[Data records]
== Segment start ==
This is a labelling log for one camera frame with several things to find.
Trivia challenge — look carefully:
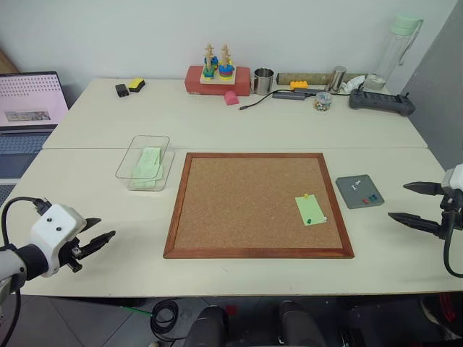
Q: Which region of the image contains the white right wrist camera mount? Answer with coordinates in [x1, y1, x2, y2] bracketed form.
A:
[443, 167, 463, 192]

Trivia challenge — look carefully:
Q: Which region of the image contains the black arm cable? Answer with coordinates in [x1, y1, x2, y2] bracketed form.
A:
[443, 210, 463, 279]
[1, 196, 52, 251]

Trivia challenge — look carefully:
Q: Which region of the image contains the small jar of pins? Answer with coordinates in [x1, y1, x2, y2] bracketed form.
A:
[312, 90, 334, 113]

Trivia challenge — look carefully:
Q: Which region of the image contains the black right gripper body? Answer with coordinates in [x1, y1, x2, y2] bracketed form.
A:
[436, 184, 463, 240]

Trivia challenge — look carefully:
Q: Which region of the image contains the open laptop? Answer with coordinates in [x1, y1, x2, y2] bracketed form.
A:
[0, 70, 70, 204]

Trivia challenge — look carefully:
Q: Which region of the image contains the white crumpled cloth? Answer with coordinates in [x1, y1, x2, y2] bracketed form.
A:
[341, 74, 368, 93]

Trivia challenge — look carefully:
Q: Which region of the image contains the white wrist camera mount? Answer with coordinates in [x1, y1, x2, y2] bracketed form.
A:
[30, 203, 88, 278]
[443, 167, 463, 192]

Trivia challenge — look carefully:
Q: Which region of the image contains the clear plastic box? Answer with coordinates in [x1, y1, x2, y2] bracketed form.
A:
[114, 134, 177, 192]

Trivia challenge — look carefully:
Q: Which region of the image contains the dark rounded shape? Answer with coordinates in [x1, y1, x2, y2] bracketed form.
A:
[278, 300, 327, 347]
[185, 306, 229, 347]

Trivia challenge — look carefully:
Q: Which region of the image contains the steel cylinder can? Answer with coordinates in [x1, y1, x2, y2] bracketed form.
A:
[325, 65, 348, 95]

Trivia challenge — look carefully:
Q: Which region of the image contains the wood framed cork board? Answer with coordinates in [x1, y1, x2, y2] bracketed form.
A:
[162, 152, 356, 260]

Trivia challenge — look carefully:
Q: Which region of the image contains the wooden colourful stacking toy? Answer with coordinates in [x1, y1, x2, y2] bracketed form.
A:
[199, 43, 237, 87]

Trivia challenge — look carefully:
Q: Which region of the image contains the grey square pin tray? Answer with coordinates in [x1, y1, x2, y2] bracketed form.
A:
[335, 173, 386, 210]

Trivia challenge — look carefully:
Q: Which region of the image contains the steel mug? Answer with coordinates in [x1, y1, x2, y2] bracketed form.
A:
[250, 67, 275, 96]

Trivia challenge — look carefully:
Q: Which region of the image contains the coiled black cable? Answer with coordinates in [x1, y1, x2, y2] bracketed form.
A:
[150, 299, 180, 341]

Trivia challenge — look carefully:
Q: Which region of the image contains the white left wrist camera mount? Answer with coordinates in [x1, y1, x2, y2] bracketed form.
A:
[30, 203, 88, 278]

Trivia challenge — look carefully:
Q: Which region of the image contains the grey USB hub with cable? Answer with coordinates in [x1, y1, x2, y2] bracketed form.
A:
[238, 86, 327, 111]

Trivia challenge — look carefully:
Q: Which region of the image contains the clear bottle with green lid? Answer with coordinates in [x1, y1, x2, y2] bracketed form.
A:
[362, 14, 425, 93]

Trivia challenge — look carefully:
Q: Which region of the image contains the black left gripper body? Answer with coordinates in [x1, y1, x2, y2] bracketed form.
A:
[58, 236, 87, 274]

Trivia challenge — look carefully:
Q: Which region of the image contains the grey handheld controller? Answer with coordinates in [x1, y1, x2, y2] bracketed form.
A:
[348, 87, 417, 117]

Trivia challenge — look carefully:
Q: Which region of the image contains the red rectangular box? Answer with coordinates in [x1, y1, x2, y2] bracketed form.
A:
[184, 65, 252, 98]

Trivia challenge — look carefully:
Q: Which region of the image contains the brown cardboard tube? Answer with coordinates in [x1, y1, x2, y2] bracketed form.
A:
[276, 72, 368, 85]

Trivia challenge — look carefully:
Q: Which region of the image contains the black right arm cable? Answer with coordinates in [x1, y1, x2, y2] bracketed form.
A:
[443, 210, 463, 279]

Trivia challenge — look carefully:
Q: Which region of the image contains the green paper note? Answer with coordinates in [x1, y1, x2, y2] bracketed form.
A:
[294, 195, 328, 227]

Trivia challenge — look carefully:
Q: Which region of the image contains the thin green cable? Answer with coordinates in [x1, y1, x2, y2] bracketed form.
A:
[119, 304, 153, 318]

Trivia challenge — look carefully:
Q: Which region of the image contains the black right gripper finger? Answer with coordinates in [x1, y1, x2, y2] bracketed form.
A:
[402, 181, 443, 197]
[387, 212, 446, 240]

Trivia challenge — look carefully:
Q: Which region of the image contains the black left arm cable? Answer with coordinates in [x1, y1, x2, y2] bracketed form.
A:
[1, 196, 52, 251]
== Segment end ==
== Segment start ==
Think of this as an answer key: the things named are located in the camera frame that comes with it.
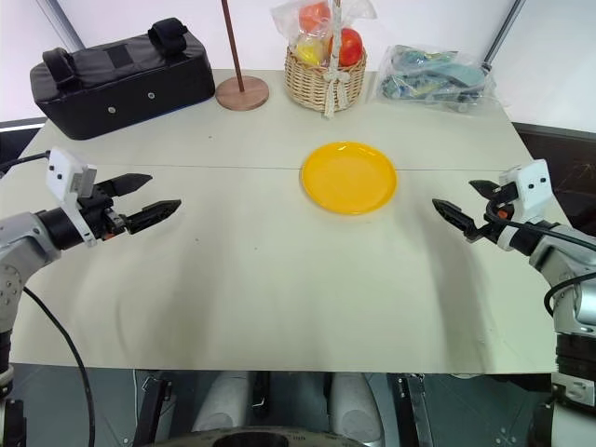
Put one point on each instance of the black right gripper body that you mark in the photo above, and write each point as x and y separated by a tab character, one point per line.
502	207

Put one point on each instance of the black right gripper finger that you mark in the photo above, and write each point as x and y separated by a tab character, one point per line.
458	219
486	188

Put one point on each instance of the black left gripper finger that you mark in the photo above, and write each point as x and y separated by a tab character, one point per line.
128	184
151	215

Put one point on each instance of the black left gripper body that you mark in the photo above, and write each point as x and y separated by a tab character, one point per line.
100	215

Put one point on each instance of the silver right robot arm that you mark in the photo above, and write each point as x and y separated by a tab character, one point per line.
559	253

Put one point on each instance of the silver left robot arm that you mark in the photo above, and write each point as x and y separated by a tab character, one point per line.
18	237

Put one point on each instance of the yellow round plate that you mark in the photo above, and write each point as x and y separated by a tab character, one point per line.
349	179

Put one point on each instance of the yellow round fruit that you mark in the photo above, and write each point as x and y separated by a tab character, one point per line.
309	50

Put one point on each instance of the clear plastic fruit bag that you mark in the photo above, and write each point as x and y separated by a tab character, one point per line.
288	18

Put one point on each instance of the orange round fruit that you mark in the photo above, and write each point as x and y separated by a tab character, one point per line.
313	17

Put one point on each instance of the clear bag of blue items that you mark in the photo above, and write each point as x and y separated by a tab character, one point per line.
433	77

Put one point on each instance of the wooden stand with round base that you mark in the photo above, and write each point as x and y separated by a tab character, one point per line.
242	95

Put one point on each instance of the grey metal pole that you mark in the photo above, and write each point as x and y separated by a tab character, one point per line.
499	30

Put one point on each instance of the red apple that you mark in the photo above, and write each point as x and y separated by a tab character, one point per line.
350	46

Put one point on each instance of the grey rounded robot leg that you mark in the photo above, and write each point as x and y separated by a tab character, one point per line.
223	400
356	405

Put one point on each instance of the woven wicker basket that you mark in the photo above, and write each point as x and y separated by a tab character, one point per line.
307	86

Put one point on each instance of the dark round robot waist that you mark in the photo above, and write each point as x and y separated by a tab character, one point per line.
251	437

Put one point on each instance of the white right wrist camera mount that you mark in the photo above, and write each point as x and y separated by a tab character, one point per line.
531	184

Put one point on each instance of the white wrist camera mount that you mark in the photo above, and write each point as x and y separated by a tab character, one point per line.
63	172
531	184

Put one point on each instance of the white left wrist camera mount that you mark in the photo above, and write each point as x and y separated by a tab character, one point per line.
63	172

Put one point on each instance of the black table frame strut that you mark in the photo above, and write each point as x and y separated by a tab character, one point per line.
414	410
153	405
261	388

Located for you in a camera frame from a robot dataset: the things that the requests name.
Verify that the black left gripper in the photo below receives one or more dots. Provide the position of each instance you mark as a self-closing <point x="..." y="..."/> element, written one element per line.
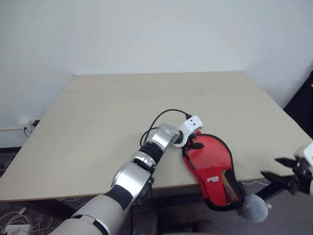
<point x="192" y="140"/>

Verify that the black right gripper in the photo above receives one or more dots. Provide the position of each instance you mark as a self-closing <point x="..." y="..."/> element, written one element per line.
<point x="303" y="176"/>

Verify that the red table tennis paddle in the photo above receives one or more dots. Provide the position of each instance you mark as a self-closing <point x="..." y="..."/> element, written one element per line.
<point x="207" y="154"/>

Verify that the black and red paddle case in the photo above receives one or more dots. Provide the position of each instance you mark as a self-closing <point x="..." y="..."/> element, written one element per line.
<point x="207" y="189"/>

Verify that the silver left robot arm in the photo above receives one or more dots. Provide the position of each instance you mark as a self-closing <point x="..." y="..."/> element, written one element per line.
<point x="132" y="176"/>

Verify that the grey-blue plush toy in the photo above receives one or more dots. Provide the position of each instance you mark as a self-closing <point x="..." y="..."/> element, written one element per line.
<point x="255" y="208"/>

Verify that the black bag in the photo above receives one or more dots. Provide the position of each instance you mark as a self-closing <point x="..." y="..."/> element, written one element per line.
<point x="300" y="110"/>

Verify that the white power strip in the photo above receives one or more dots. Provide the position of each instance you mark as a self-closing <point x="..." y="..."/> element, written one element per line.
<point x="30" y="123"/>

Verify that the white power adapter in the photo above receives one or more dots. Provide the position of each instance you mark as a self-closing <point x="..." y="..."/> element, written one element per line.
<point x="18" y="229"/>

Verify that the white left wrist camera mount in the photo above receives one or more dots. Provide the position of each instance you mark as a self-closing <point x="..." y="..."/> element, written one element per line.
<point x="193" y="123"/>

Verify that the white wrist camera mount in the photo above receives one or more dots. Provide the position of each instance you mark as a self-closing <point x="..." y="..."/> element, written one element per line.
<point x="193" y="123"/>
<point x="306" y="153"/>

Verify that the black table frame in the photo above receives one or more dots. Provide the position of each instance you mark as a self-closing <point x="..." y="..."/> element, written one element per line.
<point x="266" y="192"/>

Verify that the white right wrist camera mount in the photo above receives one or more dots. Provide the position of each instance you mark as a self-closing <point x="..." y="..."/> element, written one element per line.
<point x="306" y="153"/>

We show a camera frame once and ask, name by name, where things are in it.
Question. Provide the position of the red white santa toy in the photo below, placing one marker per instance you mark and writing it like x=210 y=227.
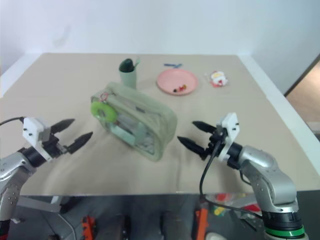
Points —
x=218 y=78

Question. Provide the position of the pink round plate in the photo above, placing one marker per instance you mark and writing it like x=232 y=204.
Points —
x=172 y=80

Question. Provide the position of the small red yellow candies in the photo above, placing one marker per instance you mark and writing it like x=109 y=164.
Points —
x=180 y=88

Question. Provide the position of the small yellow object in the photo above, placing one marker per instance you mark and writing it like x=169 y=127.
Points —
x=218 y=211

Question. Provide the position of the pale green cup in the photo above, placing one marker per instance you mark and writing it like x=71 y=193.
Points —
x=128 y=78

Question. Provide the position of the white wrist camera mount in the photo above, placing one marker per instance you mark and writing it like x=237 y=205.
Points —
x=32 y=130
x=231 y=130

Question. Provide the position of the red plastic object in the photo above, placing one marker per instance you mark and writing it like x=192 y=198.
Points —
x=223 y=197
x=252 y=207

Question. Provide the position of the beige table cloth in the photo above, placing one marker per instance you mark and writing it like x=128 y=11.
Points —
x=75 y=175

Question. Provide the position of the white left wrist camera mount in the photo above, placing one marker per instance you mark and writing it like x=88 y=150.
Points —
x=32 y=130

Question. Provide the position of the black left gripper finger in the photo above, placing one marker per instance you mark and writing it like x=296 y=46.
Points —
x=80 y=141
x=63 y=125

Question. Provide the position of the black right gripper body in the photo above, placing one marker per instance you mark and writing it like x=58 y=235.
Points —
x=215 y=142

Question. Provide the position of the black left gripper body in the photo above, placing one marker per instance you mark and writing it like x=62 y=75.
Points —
== Segment end ==
== Segment start ==
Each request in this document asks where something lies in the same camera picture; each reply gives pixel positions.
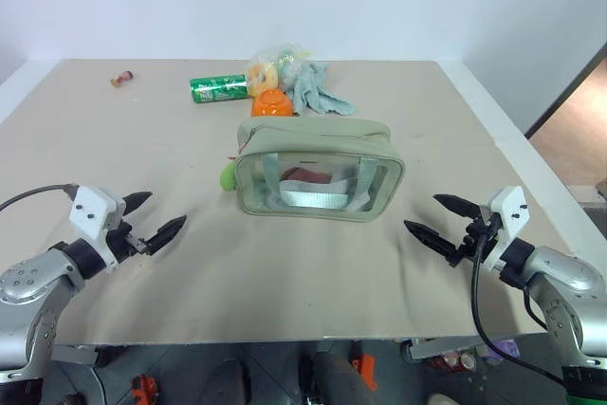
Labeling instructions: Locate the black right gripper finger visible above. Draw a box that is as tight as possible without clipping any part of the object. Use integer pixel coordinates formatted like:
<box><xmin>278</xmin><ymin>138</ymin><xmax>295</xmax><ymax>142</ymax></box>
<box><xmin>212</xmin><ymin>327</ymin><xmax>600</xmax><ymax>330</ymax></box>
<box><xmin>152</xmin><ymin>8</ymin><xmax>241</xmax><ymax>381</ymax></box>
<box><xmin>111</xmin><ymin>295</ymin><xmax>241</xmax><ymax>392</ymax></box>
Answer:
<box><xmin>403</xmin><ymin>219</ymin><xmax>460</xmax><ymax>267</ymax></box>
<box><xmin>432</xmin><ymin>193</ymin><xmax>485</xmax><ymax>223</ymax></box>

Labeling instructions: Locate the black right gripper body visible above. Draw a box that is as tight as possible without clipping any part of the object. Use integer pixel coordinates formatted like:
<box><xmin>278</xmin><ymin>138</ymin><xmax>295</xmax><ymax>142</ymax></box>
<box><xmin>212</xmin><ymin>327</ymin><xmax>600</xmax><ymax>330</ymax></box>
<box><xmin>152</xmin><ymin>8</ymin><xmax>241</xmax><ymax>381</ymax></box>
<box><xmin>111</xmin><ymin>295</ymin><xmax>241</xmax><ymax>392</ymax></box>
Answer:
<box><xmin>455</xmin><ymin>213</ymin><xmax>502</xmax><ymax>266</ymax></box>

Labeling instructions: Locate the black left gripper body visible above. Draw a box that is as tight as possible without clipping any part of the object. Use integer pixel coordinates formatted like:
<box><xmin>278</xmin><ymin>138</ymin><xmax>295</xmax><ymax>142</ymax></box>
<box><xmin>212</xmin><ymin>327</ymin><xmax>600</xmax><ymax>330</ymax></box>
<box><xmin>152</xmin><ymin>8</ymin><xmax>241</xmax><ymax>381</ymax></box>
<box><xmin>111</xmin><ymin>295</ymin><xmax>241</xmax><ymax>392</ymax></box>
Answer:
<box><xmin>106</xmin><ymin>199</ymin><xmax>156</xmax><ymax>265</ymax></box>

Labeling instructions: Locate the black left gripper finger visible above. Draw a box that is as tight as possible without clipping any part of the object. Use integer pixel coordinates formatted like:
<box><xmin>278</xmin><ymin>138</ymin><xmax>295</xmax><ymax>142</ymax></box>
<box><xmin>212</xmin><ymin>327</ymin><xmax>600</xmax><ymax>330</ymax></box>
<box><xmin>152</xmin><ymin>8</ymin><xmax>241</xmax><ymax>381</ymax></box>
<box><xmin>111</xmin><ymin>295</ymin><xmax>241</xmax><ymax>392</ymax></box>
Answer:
== Segment end ==
#### [Required action]
Count how many lines above contain the word "instructions". Reply with the number alone.

#### [Answer box]
4